Logistic Regression Gradient Descent

The Building Blocks

Recall our equation for the Cost Function of a Logistic Regression

$\mathcal{L}(\hat{y}, y) = -\big(y\log\hat{y} + (1-y)\log(1-\hat{y})\big)$

We use the weights, w, our inputs, x, and a bias term, b to get a vector z.

$z = w^{T} x + b$

And we want this vector to be between 0 and 1, so we pipe it through a sigmoid function, to get our predictions.

$\hat{y} = \sigma(z)$

We refer to the sigmoid function that runs over all of our values as the activation function, so for shorthand, we’ll say

$a = \hat{y}$

And thus

$\mathcal{L}(a, y) = -\big(y\log a + (1-y)\log(1 - a)\big)$

Gradient Descent

So if our aim is to minimize our overall cost, we need to lean on some calculus.

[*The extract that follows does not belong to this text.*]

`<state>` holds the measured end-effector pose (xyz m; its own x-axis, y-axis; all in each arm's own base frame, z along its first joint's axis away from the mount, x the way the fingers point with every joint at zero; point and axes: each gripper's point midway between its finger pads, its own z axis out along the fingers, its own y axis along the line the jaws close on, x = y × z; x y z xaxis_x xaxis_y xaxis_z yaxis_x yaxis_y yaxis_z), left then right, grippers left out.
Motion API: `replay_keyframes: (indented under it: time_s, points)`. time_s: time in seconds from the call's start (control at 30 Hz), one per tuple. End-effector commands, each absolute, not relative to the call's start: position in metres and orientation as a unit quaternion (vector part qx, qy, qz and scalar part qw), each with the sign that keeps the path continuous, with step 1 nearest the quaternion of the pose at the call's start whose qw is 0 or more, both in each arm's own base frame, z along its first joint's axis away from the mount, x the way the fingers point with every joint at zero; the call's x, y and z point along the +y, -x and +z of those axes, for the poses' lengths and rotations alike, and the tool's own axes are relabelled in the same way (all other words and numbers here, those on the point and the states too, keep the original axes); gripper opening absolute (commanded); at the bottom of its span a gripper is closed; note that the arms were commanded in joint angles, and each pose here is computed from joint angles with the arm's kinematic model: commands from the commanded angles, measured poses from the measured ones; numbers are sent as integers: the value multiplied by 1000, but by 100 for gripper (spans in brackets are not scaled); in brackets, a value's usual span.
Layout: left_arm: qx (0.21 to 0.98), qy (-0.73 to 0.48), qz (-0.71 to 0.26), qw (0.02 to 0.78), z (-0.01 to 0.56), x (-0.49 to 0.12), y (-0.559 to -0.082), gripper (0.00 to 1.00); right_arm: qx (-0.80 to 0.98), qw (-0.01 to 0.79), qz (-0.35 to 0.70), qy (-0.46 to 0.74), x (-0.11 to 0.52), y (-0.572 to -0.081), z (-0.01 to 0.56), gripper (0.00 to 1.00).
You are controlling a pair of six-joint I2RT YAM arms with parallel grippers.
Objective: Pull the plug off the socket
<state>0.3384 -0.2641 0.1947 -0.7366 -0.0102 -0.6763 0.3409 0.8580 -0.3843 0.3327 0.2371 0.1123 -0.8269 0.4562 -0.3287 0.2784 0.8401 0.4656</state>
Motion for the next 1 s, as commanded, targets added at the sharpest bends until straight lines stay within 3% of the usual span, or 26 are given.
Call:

Idea here is that we’re going to take incremental steps across the inputs of cost function– the weights and bias term, taking x as given. Which means that we want work out the derivative of the cost function with respect to those terms.

Finding the Derivatives

Looking at the chain of execution to arrive at our cost function, we have:

Our z as an intermediate value, generated as a function of w, X, and b

$z = w^{T}x + b$

a, which is a function of z, applied with the our standard sigmoid function

$a = \hat{y} = \sigma(z) = \frac{1}{1 + e^{-z}}$

Finally, Loss is a function of y, or true values, and a (all of its dependencies)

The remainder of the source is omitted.